→ **WHAT YOU NEED TO DO**
Reading the listing below, count the lines that contain the word "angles" and give that count alone.

*** Opening of DATA SHOWN ***

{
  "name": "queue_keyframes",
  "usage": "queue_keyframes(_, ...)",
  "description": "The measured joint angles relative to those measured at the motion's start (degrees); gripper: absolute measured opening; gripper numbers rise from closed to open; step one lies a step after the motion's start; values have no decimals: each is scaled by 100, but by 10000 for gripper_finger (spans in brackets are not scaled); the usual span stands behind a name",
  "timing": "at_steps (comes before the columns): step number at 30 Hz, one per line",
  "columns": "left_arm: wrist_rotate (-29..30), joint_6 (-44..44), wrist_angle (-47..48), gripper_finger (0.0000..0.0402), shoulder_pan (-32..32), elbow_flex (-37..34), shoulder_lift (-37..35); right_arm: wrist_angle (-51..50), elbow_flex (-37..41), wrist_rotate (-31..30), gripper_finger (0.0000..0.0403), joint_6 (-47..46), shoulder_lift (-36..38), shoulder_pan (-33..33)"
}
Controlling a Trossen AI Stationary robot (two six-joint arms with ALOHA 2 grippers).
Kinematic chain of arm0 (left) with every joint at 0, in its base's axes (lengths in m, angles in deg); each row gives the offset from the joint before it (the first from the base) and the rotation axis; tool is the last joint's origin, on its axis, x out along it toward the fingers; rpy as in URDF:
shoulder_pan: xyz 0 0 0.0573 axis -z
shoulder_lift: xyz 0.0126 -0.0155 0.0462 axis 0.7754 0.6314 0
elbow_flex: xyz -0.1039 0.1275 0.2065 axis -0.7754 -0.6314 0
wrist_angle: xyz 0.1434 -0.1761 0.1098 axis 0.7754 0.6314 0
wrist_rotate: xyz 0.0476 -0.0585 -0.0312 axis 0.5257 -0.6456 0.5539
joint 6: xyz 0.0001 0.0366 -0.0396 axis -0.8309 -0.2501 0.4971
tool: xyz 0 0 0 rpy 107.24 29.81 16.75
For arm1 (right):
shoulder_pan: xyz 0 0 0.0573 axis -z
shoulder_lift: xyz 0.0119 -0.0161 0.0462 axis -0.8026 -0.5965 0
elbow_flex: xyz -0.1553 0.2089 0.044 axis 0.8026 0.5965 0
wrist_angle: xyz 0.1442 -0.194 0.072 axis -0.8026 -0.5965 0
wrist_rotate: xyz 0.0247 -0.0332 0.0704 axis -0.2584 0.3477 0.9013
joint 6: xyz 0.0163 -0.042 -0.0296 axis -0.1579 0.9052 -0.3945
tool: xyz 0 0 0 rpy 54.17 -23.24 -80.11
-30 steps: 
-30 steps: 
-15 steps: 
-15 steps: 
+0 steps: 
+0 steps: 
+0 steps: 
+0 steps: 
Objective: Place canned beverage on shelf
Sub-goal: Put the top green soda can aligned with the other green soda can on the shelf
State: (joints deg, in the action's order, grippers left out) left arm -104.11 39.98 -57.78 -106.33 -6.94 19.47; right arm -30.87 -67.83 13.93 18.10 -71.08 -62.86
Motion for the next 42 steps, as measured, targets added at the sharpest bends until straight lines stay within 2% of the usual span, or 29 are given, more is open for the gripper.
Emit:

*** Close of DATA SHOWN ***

→ **RESPONSE AREA**
2